(Available data):
=== Begin Enclosure ===
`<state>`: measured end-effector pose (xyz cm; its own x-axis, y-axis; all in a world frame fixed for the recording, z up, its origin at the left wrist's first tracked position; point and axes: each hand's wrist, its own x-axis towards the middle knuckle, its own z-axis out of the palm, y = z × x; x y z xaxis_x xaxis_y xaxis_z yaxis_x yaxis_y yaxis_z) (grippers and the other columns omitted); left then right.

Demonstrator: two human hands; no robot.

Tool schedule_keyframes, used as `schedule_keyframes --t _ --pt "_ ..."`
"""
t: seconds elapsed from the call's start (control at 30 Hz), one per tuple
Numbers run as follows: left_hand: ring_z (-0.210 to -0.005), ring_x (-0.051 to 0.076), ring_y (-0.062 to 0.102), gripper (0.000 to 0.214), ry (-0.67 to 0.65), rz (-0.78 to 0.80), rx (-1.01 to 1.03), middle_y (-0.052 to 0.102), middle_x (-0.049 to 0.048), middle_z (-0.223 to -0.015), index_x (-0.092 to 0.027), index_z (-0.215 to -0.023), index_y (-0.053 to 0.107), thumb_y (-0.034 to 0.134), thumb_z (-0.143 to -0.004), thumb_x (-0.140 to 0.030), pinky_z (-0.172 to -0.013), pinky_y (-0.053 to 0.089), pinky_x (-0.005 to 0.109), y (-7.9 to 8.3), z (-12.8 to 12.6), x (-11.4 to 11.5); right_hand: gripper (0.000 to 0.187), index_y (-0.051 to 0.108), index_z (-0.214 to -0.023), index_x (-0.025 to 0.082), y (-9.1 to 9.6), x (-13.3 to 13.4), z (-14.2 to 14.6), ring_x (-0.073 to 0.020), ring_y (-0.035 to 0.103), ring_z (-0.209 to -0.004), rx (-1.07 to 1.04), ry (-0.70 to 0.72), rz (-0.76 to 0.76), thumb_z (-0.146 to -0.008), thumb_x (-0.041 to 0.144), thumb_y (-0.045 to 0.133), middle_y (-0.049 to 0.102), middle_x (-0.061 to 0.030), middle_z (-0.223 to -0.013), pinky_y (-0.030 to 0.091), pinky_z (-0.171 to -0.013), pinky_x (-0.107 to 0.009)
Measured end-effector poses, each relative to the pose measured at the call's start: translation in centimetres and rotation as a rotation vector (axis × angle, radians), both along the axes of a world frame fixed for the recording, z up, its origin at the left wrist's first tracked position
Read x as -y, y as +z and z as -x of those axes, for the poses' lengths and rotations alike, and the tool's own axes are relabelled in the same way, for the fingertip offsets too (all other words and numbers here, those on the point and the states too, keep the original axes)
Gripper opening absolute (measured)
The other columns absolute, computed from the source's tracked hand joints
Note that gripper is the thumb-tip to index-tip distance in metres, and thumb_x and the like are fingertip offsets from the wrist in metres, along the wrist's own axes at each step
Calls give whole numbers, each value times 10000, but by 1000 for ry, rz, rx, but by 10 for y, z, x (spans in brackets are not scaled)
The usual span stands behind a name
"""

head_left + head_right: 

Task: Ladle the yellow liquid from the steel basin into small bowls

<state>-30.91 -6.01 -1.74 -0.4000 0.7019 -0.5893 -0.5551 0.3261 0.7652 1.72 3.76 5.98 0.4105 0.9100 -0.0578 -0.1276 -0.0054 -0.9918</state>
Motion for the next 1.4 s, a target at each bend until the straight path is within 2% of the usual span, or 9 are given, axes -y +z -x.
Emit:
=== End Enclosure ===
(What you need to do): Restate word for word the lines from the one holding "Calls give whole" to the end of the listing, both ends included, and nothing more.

(Written answer):
Calls give whole numbers, each value times 10000, but by 1000 for ry, rz, rx, but by 10 for y, z, x (spans in brackets are not scaled)
The usual span stands behind a name
"""

head_left + head_right: 

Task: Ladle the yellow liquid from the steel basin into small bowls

<state>-30.91 -6.01 -1.74 -0.4000 0.7019 -0.5893 -0.5551 0.3261 0.7652 1.72 3.76 5.98 0.4105 0.9100 -0.0578 -0.1276 -0.0054 -0.9918</state>
Motion for the next 1.4 s, a target at each bend until the straight path is within 2% of the usual span, or 9 are given, axes -y +z -x.
Emit:

The exercise was answered completely.